Solvability of a variant Fermat equation If
$p$
is an odd prime,
are there any pairwise coprime integers
$a, b, c > 0$
such that
$$(a-b+c)^{p} + (a+b-c)^{p} = (a+b+c)^{p}$$
[a proof without Fermat's last theorem]
 A: Fermat's Last Theorem states that there are no non-trivial (i.e. $x,y,z\neq 0$) positive integer solutions to $x^n+y^n=z^n$ for $n\geq 3$.  The first odd prime is 3, so there are no solutions to your equation.
The only possibilities are for at least one of $a-b+c$, $a+b-c$, or $a+b+c$ to be non-positive.  If one is zero, all must be zero, but $a+b+c>0$ since $a,b,c>0$.  
Thus, we need only check the case when some of them are negative. Since $a,b,c>0$, it follows that $a+b+c>0$.  Thus, with $x=a-b+c$, $y=a+b-c$ and $z=a+b+c$, we know that $z^p>0$.  Thus, it cannot be that both $x,y<0$ as $x^p,y^p<0$ and $x^p+y^p<0<z^p$.  Thus, only one of $x$ or $y$ may be negative.  Suppose without $x<0$.  Then $y^p=(-x)^p+z^p$ contradicts Fermat's Last Theorem.  Similarly, if $y<0$, then $x^p=(-y)^p+z^p$, again giving us a contradiction.

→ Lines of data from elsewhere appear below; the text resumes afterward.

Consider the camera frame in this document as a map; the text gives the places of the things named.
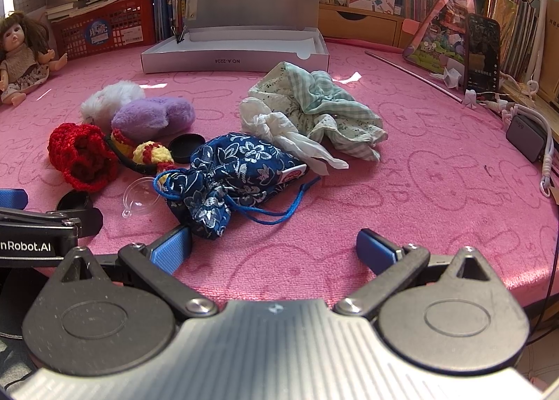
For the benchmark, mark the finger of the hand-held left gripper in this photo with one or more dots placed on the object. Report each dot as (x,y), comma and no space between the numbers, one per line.
(87,221)
(13,200)

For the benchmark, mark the white tissue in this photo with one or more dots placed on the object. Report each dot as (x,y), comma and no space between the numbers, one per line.
(279,129)

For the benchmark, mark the white fluffy pouch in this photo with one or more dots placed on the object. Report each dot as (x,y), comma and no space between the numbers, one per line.
(105,101)

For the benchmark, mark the thin metal rod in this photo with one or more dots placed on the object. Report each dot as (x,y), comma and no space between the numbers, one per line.
(410,73)

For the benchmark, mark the clear plastic dome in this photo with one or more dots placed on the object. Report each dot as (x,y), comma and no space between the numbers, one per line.
(138,201)

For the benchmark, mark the red plastic basket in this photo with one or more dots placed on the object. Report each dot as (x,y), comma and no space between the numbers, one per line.
(124,30)

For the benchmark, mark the pink sticky note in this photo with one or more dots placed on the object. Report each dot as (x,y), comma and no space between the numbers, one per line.
(410,31)

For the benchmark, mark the wooden drawer organizer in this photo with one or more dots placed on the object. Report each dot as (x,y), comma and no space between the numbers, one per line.
(362,26)

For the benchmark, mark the black binder clip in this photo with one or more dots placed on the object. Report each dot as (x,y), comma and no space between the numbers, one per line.
(180,35)

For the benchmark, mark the green checkered cloth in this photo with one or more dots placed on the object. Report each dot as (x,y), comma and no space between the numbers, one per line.
(332,98)

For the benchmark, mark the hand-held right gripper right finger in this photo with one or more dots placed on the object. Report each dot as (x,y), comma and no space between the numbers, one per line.
(374,250)

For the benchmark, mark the purple plush pouch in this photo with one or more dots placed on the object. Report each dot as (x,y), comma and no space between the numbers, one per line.
(148,116)

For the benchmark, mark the red crochet pouch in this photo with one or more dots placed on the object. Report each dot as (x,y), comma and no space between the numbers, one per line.
(78,156)

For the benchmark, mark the silver cardboard box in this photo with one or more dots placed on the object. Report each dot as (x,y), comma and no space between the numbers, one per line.
(236,61)

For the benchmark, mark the cardboard sheet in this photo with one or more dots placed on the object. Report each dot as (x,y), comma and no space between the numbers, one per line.
(30,2)

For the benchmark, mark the brown-haired doll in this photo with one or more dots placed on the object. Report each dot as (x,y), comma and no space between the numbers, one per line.
(19,60)

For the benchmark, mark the black smartphone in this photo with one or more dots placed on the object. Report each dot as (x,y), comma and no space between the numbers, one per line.
(482,54)

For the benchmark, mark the grey power adapter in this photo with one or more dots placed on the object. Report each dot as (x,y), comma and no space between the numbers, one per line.
(524,136)

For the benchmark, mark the black round cap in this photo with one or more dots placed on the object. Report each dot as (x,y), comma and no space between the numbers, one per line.
(72,201)
(186,147)

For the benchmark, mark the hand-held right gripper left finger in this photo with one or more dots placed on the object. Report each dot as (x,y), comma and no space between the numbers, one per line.
(171,250)

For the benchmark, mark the white paper origami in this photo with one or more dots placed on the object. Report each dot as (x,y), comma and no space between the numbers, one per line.
(450,76)

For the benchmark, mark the colourful picture book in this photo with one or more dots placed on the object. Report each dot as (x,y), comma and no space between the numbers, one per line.
(436,38)

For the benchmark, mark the row of thin books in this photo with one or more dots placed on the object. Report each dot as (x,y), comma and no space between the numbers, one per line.
(511,25)

For this reason, there can be no solutions.
A: The goal of dealing with the variant Fermat equation without solving the Fermat problem is not achievable. Hayden has shown that if the variant equation has a solution with $a$, $b$, $c$ positive, then the original Fermat equation has a non-trivial solution. We show that if the variant equation has no positive solution, then the Fermat equation has no non-trivial solution. 
Suppose to the contrary that $x^p+y^p=z^p$, with $x$, $y$, and $z$ positive.
Set $a-b+c=2x$, $a+b-c=2y$, $a+b+c=2z$. Then $a=x+y$, $b=z-x$  and $c=z-y$. If they happen not to be pairwise relatively prime, divide each by $\gcd(a,b)$.